The Spirit and the Bible Study
Preaching! I know it may be going out of fashion, but I love to hear well prepared, solid and inspiring preaching and teaching. In my early days in ministry a mentor said to me, “The pulpit should be at the centre of the church!” Metaphorically speaking, this is absolutely right. Ambient lighting, a little entertainment and wonderful music have helped many a restaurant, but only the food is truly important. There is a huge temptation to entertain people in the modern pulpit, and I hope that you enjoy your pastor’s ministry, but the success of preaching is not whether people laughed or clapped, but whether anything helpful was actually said. It’s important because people are a product of the things that they are taught. Garbage in, garbage out.
The encounter Jesus had with the travellers on the Emmaus road (Luke 24:13-35) can help us to discover some of the ingredients of a genuine Bible study and be of help to those who regularly handle the Word in public. The first truth is that good Bible study is comprehensive. Jesus took this couple all the way through the Scriptures (verse 27) during their seven mile walk. What a sermon! Preachers today, and I include myself, are often tempted to speak far too much on their favourite subjects. Perhaps this is done to avoid those more difficult parts of the Bible or topics that don’t go down well at all in modern PC Britain. Other times it may be that the speaker has somewhat limited knowledge and is unwilling to learn. But Paul said, “I have not hesitated to preach anything that would be helpful to you” (Acts 20:20). When we received the call to preach the Word, it was all the Word. Don’t let the systematic teaching of the Bible disappear from the church programme. Lengthy discourses may not be best for Sunday morning’s menu – where the mandate must be to feed the sheep, not the giraffes. But it is important to find some time and place to be comprehensive, even if it means calling upon an Ephesians 4 teacher to come and assist from outside.
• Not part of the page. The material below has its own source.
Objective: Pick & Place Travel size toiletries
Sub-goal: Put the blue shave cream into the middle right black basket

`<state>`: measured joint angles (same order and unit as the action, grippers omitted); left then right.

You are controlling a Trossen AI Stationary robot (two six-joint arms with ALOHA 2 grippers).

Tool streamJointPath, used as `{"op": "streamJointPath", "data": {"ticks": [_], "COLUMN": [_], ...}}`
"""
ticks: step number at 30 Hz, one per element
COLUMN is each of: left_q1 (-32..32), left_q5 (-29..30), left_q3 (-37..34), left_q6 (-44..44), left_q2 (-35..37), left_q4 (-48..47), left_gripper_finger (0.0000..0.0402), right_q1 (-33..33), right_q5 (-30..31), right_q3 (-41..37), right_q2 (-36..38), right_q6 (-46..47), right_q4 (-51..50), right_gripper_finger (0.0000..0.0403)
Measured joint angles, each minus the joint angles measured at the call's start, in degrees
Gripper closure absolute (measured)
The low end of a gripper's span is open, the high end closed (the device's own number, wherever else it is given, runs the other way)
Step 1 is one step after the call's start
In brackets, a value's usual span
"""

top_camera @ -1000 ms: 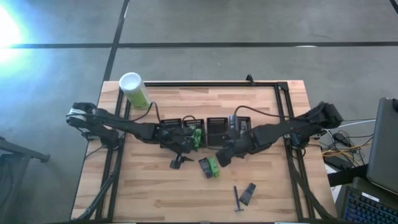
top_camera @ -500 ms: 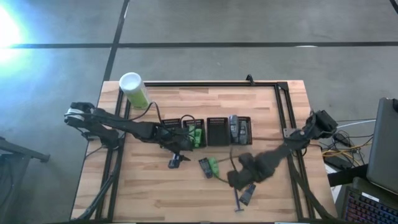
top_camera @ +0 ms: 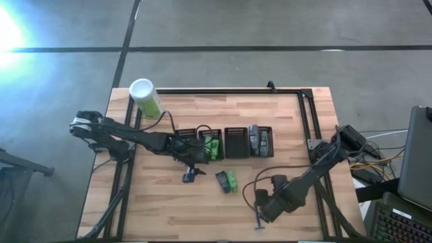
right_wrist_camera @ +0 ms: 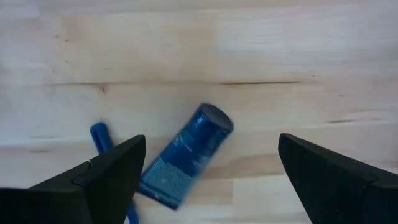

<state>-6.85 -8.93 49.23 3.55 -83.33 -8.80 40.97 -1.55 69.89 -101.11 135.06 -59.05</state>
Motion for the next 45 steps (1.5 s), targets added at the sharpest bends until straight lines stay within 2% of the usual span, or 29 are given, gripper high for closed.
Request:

Second, the preaching was inspiring. The testimony of the travellers was that their hearts burned with them when they heard him speak. The verse goes on to say that He “opened the scriptures” to them (verse 32). In today’s church, the hearers’ hearts will not burn if the preacher’s heart is only lukewarm. I made up my mind many years ago to preach every message as though it were my very last. We need passionate communicators, filled with the Holy Spirit, who reach the inner being of those who listen. We are in the “spirit to spirit” communication business. In the parable of the sower, the seed was always good. It was the soil that varied so much. Oh how we need the power from on high to fall upon speaker and hearer alike! If hearts aren’t burning, we need to go back to the heavenly furnace for fresh coal. Preaching and teaching should always be a hot dish.
Third, true Bible teaching will bring the hearers closer to the Author. During this first Easter Bible study, these Emmaus students were brought into the very presence of Christ. I remember painfully my worst time in the pulpit: it was full of Greek and Hebrew but changed nobody’s life. The role of teaching is not to coach people to do well in Bible trivia quizes. The purpose of study is not to know the Book but to know the Author. If the literature you read or the preaching you hear does not draw you closer to the living Jesus, then something is not right. Bible students must not seek to master the scripture but to allow the scripture to master them. The Word should help us to encounter He who is the Word.
Fourth, this Bible study (with its rather unique final point – the physical disappearance of the speaker!) concluded with a desire in these men to go and tell others the good news about Jesus (verse 33). As much as I might want people to be gripped to their seats when I preach, the true Bible teacher wants to preach people out of the church and into the harvest field. In Torquay, we had this saying: “When the service ends, the service begins.” Therefore, the equipping for mission must play a major role in the spoken ministry today if it is to follow in the Master’s footsteps. Thank God for all those handle the Word of life today. Pray that fresh unction might be granted to them and to us who hear them.